WHAT YOU WILL DO
All lines between the start of the listing below and the line containing "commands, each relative", inclusive, must be repeated exactly.

COLLECTED DATA
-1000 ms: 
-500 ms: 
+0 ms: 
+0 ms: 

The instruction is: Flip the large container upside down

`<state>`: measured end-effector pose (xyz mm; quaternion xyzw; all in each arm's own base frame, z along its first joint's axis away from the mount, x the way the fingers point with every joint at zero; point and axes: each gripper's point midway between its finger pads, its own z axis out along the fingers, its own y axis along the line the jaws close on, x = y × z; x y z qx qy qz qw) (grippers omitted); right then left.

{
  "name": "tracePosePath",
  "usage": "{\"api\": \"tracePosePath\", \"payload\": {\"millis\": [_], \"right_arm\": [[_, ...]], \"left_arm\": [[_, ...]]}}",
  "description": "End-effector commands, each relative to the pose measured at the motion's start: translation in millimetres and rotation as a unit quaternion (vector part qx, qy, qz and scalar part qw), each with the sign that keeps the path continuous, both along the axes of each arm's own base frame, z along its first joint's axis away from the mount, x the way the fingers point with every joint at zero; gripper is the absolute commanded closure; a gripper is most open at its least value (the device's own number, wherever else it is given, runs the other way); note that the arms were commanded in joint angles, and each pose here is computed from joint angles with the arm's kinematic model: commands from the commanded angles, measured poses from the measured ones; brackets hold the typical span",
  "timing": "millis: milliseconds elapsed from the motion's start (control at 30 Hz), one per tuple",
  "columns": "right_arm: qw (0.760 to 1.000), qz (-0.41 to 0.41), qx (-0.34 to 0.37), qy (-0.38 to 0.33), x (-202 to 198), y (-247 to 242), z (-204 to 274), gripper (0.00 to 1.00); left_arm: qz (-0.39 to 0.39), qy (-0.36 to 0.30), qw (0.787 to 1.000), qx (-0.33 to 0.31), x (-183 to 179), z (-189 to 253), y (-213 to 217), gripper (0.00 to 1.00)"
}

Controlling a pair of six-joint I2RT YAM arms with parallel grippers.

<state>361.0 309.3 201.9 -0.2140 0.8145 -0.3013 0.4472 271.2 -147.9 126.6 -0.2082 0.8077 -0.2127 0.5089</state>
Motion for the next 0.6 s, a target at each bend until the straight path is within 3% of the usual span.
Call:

RESPONSE FOR THIS EXERCISE
-1000 ms: 
-500 ms: 
+0 ms: 
+0 ms: 

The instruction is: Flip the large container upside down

`<state>`: measured end-effector pose (xyz mm; quaternion xyzw; all in each arm's own base frame, z along its first joint's axis away from the mount, x the way the fingers point with every joint at zero; point and axes: each gripper's point midway between its finger pads, its own z axis out along the fingers, its own y axis along the line the jaws close on, x = y × z; x y z qx qy qz qw) (grippers omitted); right then left.

{
  "name": "tracePosePath",
  "usage": "{\"api\": \"tracePosePath\", \"payload\": {\"millis\": [_], \"right_arm\": [[_, ...]], \"left_arm\": [[_, ...]]}}",
  "description": "End-effector commands, each relative to the pose measured at the motion's start: translation in millimetres and rotation as a unit quaternion (vector part qx, qy, qz and scalar part qw), each with the sign that keeps the path continuous, both along the axes of each arm's own base frame, z along its first joint's axis away from the mount, x the way the fingers point with every joint at zero; gripper is the absolute commanded closure; a gripper is most open at its least value (the device's own number, wherever else it is given, runs the other way); note that the arms were commanded in joint angles, and each pose here is computed from joint angles with the arm's kinematic model: commands from the commanded angles, measured poses from the measured ones; brackets hold the typical span",

The work on this exercise has been completed.